WORK INSTRUCTION ▸ Before answering, work out how many lines below contain the string "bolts"; the reply is that number alone.

=-=-=-=-=

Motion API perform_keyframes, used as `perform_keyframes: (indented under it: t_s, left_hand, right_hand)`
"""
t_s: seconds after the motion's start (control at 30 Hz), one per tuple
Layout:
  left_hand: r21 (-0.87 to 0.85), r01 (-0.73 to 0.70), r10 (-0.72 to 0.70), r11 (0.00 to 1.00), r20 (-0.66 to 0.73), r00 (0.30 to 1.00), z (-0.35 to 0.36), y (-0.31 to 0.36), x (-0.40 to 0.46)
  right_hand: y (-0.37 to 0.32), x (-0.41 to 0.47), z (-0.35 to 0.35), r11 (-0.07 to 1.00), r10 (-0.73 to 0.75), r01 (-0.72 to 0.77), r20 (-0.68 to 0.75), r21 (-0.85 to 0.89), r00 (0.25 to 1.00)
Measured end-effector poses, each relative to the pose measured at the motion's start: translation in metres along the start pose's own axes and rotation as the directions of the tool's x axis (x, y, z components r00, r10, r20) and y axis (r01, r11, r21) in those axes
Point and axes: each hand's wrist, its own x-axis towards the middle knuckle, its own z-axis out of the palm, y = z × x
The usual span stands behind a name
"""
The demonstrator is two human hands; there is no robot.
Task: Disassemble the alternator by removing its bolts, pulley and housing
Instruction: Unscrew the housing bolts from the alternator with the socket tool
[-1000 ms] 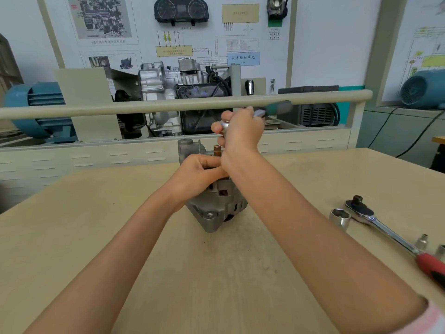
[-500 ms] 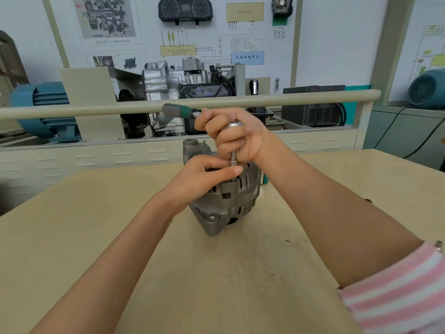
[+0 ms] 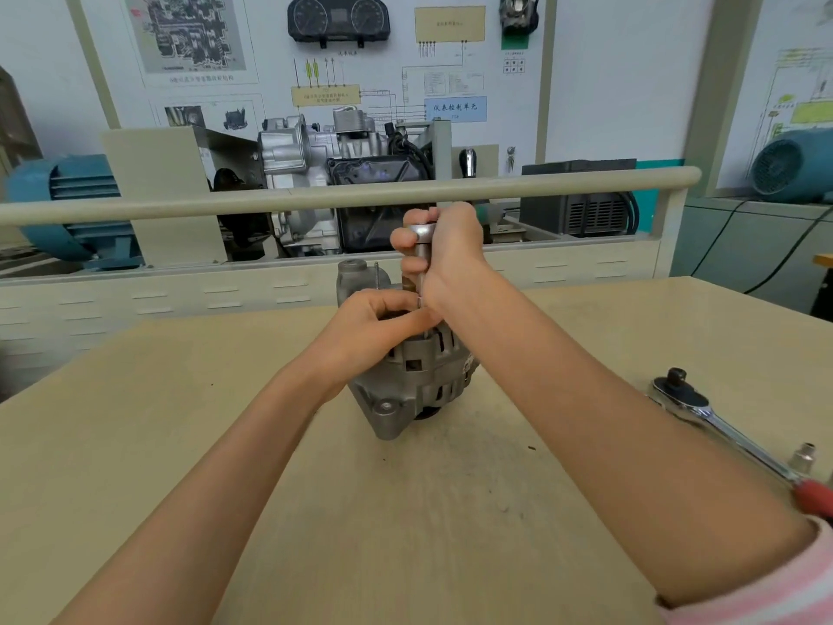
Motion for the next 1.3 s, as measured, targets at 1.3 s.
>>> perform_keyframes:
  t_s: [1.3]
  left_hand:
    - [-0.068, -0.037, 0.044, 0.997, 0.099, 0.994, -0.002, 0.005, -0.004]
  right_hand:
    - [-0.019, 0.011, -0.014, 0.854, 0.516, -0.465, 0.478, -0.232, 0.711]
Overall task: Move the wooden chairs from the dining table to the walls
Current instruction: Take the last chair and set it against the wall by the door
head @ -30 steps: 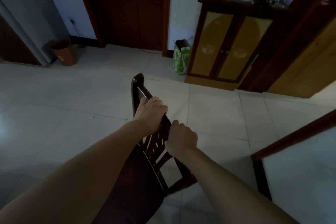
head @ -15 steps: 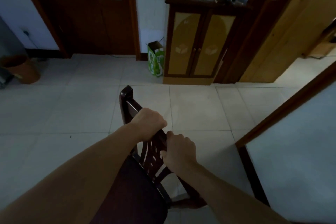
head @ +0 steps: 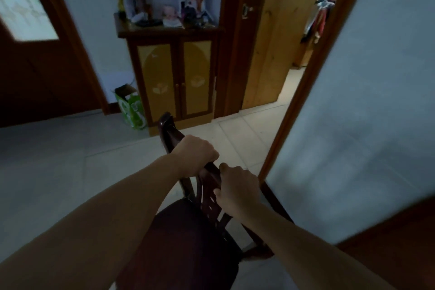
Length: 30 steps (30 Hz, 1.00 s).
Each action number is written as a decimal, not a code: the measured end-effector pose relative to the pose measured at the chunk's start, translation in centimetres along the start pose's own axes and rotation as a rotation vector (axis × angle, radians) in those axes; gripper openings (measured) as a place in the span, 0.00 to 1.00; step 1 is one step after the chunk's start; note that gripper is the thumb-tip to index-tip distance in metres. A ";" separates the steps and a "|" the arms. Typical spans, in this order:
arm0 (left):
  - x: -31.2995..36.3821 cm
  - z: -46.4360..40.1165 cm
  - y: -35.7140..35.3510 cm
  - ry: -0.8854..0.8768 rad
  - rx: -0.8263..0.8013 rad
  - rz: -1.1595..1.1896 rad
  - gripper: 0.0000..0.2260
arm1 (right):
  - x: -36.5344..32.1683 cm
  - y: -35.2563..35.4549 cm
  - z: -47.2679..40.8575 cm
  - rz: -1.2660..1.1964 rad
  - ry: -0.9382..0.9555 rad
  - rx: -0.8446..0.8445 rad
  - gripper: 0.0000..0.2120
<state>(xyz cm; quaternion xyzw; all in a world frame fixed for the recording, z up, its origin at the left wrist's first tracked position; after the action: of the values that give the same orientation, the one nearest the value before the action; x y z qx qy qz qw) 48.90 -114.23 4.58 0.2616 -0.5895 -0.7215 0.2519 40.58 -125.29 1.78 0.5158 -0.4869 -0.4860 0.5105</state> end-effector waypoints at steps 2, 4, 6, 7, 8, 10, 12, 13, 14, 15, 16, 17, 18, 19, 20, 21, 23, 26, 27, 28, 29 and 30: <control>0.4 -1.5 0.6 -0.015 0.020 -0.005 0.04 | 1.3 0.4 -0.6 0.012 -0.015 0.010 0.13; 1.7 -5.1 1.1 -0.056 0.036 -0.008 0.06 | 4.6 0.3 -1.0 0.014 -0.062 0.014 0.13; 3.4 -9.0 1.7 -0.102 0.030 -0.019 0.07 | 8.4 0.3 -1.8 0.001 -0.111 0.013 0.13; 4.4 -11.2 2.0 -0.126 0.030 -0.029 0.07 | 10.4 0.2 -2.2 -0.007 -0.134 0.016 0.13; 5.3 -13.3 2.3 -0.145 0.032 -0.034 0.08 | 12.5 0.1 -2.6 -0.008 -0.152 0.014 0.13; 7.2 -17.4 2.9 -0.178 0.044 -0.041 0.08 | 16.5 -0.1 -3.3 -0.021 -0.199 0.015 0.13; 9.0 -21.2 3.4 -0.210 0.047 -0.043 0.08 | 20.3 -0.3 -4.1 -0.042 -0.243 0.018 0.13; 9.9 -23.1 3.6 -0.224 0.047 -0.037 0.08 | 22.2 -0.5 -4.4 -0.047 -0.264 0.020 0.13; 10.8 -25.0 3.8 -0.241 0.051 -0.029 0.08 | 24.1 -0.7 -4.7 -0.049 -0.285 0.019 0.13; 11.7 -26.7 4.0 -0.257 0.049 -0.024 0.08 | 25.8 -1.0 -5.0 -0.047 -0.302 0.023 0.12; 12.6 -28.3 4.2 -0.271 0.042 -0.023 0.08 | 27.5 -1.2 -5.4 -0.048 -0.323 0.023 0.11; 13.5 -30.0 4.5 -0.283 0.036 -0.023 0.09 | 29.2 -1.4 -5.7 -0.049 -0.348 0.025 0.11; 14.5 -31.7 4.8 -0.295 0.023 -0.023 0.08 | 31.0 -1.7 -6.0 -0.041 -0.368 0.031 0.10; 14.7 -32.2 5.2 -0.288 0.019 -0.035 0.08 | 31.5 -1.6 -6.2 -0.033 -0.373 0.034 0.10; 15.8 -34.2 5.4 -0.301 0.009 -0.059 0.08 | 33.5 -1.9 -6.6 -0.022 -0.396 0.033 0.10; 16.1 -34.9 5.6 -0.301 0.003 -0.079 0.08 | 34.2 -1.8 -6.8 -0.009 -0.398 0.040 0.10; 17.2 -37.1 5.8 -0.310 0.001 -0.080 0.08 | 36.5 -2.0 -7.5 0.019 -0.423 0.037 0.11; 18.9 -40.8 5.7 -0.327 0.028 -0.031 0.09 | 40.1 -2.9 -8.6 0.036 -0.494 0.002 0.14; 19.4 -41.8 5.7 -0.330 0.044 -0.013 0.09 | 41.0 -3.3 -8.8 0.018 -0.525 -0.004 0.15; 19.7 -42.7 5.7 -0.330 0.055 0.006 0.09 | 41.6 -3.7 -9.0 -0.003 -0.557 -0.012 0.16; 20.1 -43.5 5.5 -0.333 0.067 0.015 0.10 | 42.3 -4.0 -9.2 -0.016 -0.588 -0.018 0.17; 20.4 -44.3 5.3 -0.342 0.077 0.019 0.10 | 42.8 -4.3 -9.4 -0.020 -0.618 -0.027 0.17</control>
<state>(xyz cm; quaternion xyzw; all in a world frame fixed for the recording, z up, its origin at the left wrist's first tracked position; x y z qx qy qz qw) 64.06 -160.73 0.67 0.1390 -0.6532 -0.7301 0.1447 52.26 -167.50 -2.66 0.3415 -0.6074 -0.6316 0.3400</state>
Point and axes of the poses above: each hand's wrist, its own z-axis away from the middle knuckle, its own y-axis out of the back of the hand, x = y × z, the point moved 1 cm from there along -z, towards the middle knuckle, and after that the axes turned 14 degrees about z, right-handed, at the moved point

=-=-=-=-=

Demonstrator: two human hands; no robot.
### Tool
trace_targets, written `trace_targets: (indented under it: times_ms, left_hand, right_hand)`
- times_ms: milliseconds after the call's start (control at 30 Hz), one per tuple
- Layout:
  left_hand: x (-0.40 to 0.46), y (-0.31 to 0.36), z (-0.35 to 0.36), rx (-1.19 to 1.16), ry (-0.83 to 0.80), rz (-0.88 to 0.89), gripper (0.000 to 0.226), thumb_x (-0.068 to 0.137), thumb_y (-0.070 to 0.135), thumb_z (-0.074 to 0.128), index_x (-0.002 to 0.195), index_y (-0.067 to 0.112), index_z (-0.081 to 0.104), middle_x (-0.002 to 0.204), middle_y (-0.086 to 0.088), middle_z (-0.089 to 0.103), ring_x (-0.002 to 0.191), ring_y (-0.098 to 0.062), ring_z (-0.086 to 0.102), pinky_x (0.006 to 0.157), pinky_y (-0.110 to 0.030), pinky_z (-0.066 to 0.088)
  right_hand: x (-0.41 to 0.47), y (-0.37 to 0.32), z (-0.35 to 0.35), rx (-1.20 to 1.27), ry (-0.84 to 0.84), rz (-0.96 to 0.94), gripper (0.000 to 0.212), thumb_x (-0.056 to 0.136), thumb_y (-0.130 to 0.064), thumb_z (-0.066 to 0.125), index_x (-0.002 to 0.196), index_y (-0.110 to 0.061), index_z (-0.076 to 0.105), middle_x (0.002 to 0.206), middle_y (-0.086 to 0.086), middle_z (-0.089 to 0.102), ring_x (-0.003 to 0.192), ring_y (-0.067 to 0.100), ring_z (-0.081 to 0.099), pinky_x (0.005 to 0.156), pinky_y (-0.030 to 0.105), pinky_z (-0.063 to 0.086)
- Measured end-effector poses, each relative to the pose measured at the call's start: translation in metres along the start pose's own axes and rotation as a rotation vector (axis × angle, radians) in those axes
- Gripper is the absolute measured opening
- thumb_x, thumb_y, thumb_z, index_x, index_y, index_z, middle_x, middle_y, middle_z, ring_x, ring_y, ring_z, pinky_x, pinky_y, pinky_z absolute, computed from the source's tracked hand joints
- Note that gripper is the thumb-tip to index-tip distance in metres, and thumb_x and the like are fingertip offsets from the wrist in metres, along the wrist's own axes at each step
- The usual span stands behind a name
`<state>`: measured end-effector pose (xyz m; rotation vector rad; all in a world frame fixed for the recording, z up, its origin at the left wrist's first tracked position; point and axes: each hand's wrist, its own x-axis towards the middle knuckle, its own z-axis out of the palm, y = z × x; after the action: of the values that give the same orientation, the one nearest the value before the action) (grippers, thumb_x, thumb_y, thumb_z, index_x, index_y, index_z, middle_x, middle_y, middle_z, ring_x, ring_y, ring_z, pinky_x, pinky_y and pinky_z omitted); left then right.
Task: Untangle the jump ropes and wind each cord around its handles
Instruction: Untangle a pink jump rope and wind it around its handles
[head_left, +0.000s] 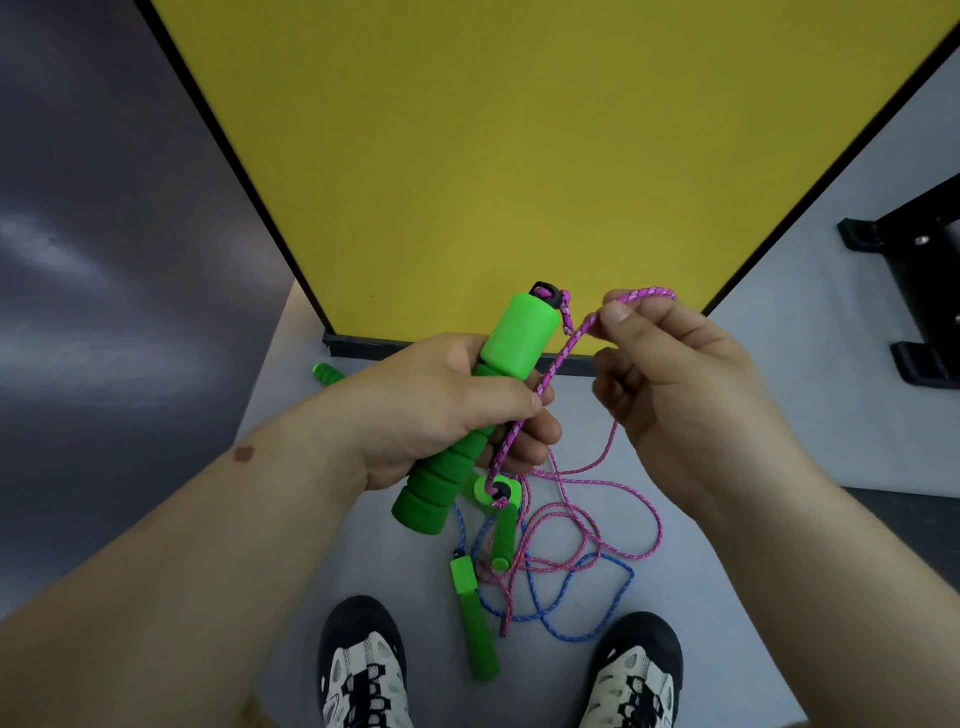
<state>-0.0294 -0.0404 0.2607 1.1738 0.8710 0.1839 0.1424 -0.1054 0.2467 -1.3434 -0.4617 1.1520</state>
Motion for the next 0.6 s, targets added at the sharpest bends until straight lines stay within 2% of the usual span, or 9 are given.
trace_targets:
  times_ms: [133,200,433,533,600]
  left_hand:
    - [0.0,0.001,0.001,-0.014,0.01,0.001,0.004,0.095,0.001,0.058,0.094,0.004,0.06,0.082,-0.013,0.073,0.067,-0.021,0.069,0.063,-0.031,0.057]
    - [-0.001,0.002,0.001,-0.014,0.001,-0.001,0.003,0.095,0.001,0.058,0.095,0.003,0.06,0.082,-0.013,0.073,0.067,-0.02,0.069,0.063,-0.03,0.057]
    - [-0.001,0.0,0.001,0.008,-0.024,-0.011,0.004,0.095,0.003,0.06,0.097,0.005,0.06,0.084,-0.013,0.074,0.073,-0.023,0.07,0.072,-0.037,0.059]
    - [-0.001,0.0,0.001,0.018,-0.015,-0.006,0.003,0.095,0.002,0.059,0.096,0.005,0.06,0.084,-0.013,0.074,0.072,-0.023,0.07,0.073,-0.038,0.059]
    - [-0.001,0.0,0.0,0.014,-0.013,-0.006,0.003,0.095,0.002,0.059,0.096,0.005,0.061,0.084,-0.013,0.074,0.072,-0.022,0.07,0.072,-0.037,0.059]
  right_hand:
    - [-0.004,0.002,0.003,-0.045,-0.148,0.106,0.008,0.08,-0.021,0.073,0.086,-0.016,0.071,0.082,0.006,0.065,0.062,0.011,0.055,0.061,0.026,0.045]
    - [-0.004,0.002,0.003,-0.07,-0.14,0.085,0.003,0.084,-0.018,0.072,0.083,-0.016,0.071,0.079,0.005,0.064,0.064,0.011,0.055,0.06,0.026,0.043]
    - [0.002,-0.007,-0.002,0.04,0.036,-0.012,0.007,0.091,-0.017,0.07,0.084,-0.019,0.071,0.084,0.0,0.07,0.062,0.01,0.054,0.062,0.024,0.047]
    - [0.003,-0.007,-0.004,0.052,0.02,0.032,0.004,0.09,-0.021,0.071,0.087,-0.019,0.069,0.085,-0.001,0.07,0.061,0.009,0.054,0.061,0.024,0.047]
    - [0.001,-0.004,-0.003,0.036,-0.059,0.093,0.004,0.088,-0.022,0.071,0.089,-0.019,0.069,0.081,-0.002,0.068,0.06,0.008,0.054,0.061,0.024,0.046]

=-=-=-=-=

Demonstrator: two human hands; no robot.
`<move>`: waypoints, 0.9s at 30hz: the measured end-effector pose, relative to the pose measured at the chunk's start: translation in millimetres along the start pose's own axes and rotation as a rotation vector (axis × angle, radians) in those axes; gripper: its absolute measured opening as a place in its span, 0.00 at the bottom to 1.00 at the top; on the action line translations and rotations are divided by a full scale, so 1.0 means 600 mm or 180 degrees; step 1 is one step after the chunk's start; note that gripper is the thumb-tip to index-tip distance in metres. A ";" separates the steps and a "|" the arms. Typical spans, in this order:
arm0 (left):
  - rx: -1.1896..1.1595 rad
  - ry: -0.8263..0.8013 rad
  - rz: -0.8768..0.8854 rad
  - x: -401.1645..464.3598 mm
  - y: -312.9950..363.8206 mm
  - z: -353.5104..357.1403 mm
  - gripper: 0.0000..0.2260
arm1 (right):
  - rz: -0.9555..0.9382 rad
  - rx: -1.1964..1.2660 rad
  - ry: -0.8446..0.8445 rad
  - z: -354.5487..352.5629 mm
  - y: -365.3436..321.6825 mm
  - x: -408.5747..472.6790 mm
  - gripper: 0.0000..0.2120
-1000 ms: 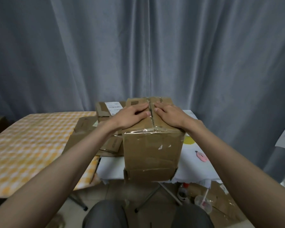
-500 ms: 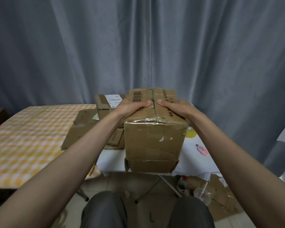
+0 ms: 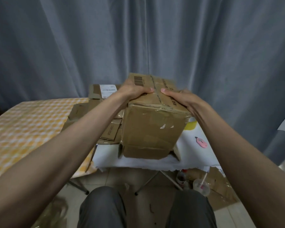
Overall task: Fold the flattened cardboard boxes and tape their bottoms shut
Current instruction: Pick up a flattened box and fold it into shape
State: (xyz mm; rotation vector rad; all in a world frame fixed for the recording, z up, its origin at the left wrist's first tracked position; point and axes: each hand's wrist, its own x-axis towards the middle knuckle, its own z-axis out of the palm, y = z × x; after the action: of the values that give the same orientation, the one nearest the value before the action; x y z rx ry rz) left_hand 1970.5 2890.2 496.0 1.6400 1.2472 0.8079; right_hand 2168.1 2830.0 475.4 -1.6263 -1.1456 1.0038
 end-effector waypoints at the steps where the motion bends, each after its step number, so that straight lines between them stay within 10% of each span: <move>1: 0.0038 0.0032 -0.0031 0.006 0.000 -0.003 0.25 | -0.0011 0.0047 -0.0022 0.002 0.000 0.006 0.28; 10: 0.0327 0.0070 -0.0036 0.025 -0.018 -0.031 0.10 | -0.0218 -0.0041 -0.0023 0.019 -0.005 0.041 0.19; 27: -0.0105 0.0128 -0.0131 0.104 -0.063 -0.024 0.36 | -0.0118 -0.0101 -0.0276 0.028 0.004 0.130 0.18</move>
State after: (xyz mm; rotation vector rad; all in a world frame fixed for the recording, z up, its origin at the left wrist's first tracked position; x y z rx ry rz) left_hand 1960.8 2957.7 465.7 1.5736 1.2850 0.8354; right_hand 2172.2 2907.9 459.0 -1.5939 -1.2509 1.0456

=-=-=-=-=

WORKED SOLUTION ▸ 2